Une vision issue des artisans de la Révolution tranquille veut que le Québec francophone d’avant la Révolution tranquille soit une société largement rurale, dominée par le clergé catholique et profondément conservatrice. Ce serait une société monolithique au plan idéologique, évoluant selon des valeurs bien différentes des autres sociétés nord-américaines. Ce n’est pas mon avis et c’est ce que je démontrerai dans ma communication. Sans doute, la société francophone subit l’influence des courants conservateurs européens, mais elle est soumise aussi aux valeurs nord-américaines, qu’elles viennent des États-Unis ou du Canada anglais.
C’est particulièrement vrai du coté du mouvement syndical et du mouvement ouvrier en général. Les syndicats internationaux venus des États-Unis ont dominé le mouvement syndical au Québec comme dans le reste du Canada depuis le début du XXe siècle jusqu’aux années 1960. Pendant toutes ces années, ils effectuent une action de lobby auprès du gouvernement du Québec au nom de l’ensemble des travailleurs salariés. Leurs revendications montrent qu’ils sont porteurs d’un projet de société sociale- démocrate dont les fondements sont très proches du projet de société actuel des centrales syndicales.

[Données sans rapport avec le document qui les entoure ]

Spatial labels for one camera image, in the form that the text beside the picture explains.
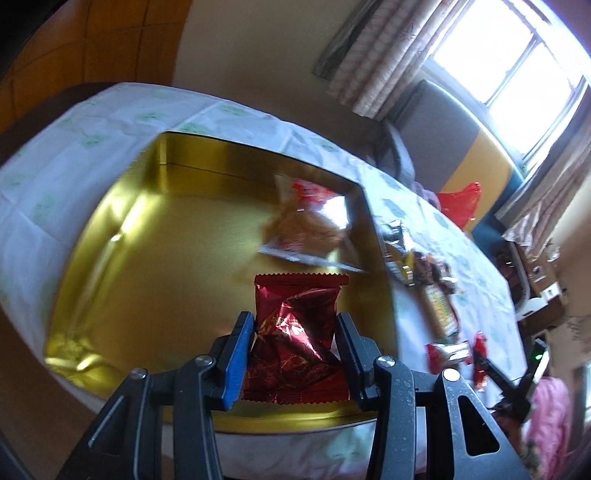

Ces syndicats sont aussi tentés par l’action politique partisane à l’exemple du Parti travailliste britannique dont les idées sont répandues au Québec par le mouvement syndical canadien. On peut diviser leur action en trois phases. La première démarre avec un Parti ouvrier fondé à Montréal en 1899 qui présente plusieurs candidatures ouvrières aux élections municipales, provinciales et fédérales. Il est animé par les représentants des syndicats internationaux et propose un programme d’inspiration sociale-démocrate.
Une deuxième période débute avec la fondation du Cooperative Commonweath Federation (CCF) en 1933. Il est appuyé à partir de 1943 par le Congrès canadien du travail et ses instances au Québec, le Conseil du travail de Montréal et la Fédération des unions industrielles du Québec (FUIQ). Des comités d’action politique sont chargés de prêter main forte aux candidats CCF aux élections fédérales de 1949, 1953 et 1957. Mais les résultats sont très décevants pour des raisons que nous évaluerons.
La troisième phase s’amorce avec la fondation, en 1961, du Nouveau parti démocratique (NPD) sous l’égide du Congrès du travail du Canada. Il invite ses syndicats à s’y affilier et confie à la Fédération des travailleurs du Québec la tâche de supporter ses candidats. Le début des années 1960 marquées par la Révolution tranquille aurait pu être un moment propice à l’émergence d’un parti de gauche au Québec, mais le nationalisme québécois, qui se développe au même moment, divise le nouveau parti. L’impasse débouche finalement sur la formation de deux partis : le NPD-Québec, qui se concentre en politique fédérale, et le Parti socialiste du Québec qui se limite à la scène politique provinciale (il disparaît en 1968). Quant au NPD-Québec, il subit un recul aux élections fédérales de 1968, ce qui a pour effet de provoquer un sérieux examen de conscience à la FTQ. Son comité d’action politique estime que la centrale a mis «la charrue devant les bœufs» en accordant son appui au NPD et recommande de mettre en œuvre un programme pour «refaire» l’éducation des travailleurs. Devant les piètres résultats du parti et la montée du nationalisme indépendantiste chez ses membres, la fédération retire de ses statuts l’appui officiel au NPD en 1971. Cela ne l’empêchera pas cependant de continuer à suggérer à ses membres, jusqu’en 1993, de voter pour les candidats NPD aux élections fédérales subséquentes.
La société québécoise compte donc une tradition d’action syndicale partisane dans le mouvement syndical bien avant les années 1960. Elle se développe grâce à l’action de militants issus du syndicalisme international. Ils sont influencés par le courant idéologique social-démocrate tel qu’il est articulé par le Parti travailliste britannique dont les idées sont relayées au Québec via le Canada anglais.